Netflix is out-HBOing HBO in exclusive shows—so far (Update)
Look out, HBO. Netflix produced more original programming than cable's premium-network leader last year, according to number provided by the two rivals. The Internet video service isn't slowing down, either, even if it risks losing subscribers to price increases that will help pay for more exclusive shows.
Since its push into original shows kicked off in earnest with the 2013 debut of "House of Cards," Netflix has hit the fast-forward button. Last year, it put out 450 hours of original programming, compared to 401 from Time Warner's HBO. This year, both companies say they expect to release roughly 600 hours of original material.
HBO, of course, is the network Netflix CEO Reed Hastings set out to emulate when his service began charting a course away from streaming TV reruns and previously released movies. Ted Sarandos, the company's head of programming, famously told GQ back in 2013 that Netflix's goal was "to become HBO faster than HBO can become us."
Netflix is aiming to put itself into "an entirely different and supreme league" from its rivals, says Tom Numan, a former TV network and studio executive who now lectures at UCLA's graduate school of theater, film and television. The company's goal, he says, is to become the first global network for original shows and movies.
With Netflix now available in 190 countries, Hastings expects Netflix to surpass 100 million subscribers next year. During a review of Netflix's results on Monday, Hastings declared the company "really excited" about the boost it expects from its growing library of exclusive programs.
Amazon.com, Hulu and other services are scrambling to catch up with their own moves into original programming. Although its own original slate is only a quarter the size of Netflix's, Amazon.com can boast that its shows won more Emmy awards last year than its rival.
Netflix is counting on a vast library of original programming to help keep subscribers on board as it faces tougher competition. Amazon, for instance, just started offering its streaming-video service for $9 a month ; previously, you had to sign up for the company's $100-a-year Prime service, which includes free shipping from its e-commerce site and other goodies.
Amazon is undercutting Netflix's $10 monthly price for its most popular video-streaming plan, as is Hulu, which charges $8. HBO charges $15 per month for a video-streaming service it launched last year to compete against Netflix.
Netflix will test the loyalty of its long-time subscribers next month when it starts to hike their prices 25 percent, following a two-year freeze that kept rates at $8 per month. The increase will hit 17 million to 22 million U.S. subscribers, based on analyst estimates.
Original programming doesn't come cheap. The Los Gatos, California, company ended March with $12.3 billion committed to Internet streaming rights, nearly double the $5.6 billion it spend at the end of 2012. Netflix hasn't disclosed how much of that spending has gone toward original series and exclusive movies, but the percentage has been steadily increasing.

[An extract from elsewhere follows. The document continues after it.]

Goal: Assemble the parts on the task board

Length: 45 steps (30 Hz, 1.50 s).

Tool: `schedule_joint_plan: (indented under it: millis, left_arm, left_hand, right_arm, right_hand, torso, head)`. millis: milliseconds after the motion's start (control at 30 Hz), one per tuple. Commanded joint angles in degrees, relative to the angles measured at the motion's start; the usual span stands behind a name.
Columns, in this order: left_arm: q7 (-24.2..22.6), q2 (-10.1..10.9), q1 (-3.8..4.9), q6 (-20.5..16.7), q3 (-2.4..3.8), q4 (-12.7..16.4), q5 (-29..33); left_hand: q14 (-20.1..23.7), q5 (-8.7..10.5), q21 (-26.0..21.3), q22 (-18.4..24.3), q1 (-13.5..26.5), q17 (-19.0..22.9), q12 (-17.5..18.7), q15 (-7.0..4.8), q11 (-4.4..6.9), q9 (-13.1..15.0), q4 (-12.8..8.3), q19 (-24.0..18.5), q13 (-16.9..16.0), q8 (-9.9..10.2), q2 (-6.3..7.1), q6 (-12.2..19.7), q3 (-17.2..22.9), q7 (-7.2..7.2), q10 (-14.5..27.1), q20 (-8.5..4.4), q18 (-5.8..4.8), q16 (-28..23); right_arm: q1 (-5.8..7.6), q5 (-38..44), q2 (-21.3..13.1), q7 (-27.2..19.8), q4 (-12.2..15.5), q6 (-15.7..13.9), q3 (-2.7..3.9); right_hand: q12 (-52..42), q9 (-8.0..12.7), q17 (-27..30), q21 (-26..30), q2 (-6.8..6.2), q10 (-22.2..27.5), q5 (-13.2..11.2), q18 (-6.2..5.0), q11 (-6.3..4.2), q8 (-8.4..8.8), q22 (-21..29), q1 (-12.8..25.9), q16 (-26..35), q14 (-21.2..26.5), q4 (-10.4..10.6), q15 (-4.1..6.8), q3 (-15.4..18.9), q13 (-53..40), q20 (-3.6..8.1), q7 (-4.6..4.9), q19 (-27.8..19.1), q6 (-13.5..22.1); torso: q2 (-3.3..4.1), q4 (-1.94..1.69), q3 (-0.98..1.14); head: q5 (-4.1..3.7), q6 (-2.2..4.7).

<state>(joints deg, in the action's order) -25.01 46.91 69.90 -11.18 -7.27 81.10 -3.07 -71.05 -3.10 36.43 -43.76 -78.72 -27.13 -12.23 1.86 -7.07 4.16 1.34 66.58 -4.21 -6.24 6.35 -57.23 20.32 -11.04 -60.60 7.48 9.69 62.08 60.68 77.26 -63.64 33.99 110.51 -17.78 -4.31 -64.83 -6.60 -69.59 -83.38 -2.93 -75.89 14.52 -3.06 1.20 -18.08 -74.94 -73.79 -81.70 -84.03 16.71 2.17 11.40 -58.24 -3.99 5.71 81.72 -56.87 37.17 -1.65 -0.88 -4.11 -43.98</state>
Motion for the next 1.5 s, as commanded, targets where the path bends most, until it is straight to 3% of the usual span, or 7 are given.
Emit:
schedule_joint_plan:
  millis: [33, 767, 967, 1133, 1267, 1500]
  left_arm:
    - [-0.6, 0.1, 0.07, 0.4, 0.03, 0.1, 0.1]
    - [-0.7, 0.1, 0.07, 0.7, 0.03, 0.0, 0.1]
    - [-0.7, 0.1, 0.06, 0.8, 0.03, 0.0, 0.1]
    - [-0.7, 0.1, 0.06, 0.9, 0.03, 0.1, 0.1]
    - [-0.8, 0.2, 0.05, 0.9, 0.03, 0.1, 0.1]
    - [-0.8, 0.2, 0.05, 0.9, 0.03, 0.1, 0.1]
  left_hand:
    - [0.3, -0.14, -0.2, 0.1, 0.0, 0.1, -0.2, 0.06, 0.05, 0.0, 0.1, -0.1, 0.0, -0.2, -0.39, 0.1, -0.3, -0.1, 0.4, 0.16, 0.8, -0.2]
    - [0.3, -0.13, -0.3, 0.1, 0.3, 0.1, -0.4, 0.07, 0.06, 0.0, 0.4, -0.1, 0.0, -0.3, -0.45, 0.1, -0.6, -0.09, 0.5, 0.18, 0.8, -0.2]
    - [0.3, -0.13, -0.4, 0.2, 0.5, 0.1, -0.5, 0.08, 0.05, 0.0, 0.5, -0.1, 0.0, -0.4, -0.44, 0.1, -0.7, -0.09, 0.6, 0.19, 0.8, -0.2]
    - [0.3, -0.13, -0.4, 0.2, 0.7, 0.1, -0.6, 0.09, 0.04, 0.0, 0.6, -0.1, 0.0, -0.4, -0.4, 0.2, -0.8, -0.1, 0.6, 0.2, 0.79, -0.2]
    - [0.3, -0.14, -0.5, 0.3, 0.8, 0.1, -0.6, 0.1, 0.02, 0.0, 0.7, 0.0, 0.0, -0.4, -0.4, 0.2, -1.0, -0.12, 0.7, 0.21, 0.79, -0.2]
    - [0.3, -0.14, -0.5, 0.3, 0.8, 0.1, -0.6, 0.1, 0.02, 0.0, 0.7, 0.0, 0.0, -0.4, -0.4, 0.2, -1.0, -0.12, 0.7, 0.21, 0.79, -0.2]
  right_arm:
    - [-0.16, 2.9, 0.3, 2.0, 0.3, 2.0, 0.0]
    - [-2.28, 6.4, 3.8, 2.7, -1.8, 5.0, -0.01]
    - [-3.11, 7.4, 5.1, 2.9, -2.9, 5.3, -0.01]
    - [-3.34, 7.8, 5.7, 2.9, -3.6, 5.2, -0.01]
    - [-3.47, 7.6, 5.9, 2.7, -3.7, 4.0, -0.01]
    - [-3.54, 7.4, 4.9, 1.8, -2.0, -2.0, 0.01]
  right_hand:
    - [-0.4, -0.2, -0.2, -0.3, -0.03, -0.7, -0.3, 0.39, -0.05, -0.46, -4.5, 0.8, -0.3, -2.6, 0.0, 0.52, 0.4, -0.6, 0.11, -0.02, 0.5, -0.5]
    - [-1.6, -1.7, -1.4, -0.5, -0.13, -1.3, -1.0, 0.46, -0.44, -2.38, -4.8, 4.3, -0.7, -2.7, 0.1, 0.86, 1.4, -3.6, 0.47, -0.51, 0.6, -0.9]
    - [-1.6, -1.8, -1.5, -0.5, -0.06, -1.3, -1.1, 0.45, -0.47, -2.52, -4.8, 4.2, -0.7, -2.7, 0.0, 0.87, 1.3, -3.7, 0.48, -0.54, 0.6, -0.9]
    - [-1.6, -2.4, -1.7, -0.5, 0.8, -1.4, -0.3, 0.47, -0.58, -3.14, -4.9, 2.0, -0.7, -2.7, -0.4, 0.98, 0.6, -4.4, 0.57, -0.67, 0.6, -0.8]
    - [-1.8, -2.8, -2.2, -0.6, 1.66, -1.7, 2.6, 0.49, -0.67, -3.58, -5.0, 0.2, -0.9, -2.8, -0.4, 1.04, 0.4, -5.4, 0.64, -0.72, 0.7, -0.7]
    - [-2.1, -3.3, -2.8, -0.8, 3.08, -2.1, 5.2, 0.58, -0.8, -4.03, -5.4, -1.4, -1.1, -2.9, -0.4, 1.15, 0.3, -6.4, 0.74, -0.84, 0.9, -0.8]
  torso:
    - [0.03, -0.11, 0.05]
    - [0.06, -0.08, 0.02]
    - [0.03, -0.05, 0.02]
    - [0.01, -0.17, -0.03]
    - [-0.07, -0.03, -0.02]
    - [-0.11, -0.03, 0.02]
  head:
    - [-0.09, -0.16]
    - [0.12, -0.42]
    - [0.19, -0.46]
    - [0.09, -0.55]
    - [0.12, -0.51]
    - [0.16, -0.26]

The cost of licensing and overseas expansion has whittled Netflix's profit margins. In its first-quarter results released late Monday, the company said it earned $28 million, or 6 cents per share, on revenue of nearly $2 billion. Investors, though, are far more focused the company's subscriber growth.

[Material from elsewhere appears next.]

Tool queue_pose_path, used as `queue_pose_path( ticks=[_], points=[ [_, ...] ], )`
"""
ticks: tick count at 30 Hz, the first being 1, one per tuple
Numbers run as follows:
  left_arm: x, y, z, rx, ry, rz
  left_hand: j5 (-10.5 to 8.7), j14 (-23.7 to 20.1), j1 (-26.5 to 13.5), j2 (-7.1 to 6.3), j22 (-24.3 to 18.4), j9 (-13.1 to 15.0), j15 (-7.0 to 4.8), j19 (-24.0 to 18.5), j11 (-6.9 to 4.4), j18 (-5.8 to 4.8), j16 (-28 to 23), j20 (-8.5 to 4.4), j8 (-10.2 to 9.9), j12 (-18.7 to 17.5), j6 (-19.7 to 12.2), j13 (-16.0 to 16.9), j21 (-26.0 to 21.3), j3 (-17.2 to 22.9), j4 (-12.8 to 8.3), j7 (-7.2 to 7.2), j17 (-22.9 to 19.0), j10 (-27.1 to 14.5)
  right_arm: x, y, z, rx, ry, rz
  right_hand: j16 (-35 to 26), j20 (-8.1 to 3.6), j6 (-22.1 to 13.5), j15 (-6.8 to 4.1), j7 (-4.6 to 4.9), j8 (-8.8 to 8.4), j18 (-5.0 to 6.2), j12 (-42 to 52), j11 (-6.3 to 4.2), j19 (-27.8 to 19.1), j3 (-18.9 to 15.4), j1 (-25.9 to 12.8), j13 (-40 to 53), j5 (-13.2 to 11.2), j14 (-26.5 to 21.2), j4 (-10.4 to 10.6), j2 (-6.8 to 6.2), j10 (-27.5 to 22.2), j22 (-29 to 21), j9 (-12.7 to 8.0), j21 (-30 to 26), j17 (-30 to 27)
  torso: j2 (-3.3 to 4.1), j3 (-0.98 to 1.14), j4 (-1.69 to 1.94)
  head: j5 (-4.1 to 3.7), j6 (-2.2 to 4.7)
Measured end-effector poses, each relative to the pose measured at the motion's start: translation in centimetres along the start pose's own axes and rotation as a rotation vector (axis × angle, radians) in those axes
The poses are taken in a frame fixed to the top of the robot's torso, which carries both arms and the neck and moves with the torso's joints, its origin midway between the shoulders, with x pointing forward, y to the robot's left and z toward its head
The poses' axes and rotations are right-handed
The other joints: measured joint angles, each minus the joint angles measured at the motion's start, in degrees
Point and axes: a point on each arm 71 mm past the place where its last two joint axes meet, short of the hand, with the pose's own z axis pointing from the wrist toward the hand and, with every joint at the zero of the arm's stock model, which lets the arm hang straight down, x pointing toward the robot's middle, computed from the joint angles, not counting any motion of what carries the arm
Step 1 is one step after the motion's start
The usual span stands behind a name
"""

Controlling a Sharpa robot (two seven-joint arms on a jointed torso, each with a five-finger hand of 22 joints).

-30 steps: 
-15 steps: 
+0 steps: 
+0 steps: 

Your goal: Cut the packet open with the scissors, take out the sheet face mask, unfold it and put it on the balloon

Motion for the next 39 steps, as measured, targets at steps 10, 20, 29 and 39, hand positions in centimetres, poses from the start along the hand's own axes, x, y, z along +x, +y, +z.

So far, the company has delivered. Netflix picked up an additional 6.74 million customers in the first quarter to boost its worldwide audience to 81.5 million subscribers—up from 33 million before the first season of "House of Cards." Such gains helped propel Netflix's share price, which has more than quadrupled since then, creating about $36 billion in shareholder wealth.
But Netflix's stock price dropped nearly 8 percent in extended trading late Monday after the company predicted it would only add 2.5 million subscribers in the second quarter, including a gain of 500,000 customers in the U.S. The conservative forecast reflected the anticipated loss of some longtime subscribers due to the price increase.
There's a worrisome history here. In 2011, subscribers fled when Netflix split off its DVD-by-mail operation from its burgeoning streaming business, a shift that hiked prices as much as 60 percent for some subscribers.
Netflix lost 3 percent of its U.S. subscribers at the time. A similar reaction to next month's price increase might cost it 510,000 to 660,000 subscribers in the second quarter.
Analysts think a repeat is unlikely. "I don't think you are going to see a lot of people bailing out and running for the exits," said Rosenblatt Securities analyst Martin Pyykkonen—largely because Netflix now has so many shows you can't find anywhere else.
That original programming appears to be a major draw for many subscribers. In a recent online survey of 2,500 U.S. adults conducted by Morgan Stanley, 45 percent cited it as a reason to subscribe to Netflix.
HBO, however, still has a huge advantage over Netflix in terms of prestige. Last year, HBO won 43 Emmys, more than any other TV network, while Netflix's original programs garnered just four—one less than Amazon.com.